**Records for the exercise:**
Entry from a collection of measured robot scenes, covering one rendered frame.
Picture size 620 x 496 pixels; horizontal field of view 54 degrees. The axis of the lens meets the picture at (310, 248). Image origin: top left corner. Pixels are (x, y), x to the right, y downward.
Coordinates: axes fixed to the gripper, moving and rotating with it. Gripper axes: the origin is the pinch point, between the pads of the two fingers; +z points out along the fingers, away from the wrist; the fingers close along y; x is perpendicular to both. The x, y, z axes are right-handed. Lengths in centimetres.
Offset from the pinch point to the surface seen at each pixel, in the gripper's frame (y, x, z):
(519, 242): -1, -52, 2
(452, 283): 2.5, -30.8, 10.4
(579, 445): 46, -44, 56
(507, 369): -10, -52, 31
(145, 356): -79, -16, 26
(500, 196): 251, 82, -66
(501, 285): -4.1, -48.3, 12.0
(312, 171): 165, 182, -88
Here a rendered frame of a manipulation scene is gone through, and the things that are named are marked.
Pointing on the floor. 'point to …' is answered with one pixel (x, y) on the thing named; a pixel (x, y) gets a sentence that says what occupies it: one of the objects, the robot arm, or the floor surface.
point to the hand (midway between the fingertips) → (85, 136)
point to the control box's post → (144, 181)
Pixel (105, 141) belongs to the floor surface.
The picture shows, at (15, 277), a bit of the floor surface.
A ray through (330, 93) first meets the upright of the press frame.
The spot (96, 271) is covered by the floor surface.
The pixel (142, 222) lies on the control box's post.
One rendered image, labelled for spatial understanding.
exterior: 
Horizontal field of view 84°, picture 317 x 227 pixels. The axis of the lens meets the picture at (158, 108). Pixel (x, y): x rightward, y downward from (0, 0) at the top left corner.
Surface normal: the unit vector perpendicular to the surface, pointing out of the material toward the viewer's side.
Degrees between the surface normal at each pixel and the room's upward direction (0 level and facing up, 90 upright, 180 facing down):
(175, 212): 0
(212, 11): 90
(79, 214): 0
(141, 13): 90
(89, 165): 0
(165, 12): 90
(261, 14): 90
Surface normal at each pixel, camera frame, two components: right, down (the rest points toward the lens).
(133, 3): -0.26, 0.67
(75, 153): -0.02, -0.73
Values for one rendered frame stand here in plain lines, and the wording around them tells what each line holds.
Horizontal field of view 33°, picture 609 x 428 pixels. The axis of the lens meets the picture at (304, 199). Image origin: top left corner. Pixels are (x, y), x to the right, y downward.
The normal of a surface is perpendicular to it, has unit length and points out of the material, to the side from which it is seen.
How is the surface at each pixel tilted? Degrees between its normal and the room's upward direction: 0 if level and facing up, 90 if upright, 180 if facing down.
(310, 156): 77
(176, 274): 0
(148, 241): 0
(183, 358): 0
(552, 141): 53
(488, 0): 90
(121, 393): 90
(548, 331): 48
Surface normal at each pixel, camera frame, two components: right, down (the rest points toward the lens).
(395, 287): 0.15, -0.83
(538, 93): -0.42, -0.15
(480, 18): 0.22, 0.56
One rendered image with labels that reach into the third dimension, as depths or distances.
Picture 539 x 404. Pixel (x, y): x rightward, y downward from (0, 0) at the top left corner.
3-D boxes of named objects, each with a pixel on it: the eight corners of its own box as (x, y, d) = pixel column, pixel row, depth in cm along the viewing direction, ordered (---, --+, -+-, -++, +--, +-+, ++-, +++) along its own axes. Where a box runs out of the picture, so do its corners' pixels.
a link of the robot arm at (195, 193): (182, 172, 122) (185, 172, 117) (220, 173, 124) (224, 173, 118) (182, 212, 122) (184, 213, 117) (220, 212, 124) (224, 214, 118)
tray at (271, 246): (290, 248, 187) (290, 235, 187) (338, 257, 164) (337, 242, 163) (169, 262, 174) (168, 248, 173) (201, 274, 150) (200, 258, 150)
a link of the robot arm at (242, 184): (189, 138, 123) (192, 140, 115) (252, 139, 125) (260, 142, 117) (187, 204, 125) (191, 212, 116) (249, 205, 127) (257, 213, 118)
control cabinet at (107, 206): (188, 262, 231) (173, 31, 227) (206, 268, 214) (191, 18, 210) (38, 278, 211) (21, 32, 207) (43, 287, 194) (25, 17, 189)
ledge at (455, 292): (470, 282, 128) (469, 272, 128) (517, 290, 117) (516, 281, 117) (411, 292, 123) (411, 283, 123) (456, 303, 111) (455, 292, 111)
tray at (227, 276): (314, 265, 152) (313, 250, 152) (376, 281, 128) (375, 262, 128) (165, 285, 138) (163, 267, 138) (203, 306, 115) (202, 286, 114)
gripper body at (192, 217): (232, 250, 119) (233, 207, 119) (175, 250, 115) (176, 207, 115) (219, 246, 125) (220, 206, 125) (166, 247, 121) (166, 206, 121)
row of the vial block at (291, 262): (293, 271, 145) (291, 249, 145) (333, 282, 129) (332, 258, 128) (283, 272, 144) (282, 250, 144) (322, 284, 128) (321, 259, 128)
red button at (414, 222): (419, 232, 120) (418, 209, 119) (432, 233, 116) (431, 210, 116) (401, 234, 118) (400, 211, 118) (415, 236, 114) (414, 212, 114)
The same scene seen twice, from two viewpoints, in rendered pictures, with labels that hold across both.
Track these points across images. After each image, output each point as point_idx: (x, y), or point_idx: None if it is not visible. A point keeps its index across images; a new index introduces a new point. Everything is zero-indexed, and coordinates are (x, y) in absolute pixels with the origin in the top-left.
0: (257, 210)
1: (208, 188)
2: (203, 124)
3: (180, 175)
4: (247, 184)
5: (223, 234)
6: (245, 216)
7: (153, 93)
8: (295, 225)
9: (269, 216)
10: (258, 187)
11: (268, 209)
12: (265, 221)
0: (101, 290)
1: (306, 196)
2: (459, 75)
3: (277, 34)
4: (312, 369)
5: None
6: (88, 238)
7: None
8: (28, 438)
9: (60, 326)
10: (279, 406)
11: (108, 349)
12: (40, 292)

**To do:** Please find, in the entries above, every line where "left" occurs, and copy it.

**Exercise answer:**
Picture size 620 x 496 pixels; horizontal field of view 54 degrees. The axis of the lens meets the picture at (310, 248). Image origin: top left corner. Pixels are (x, y), x to the right, y downward.
Horizontal field of view 84°, picture 317 x 227 pixels. The axis of the lens meets the picture at (158, 108). Pixel (x, y): x rightward, y downward from (0, 0) at the top left corner.
Horizontal field of view 33°, picture 609 x 428 pixels. The axis of the lens meets the picture at (304, 199). Image origin: top left corner. Pixels are (x, y), x to the right, y downward.
Picture 539 x 404. Pixel (x, y): x rightward, y downward from (0, 0) at the top left corner.
Track these points across images. After each image, output each point as point_idx: (x, y), or point_idx: None if it is not visible. A point keeps its index across images; a new index introduces a new point. Everything is zero-indexed, and coordinates are (x, y) in absolute pixels with the origin in the top-left.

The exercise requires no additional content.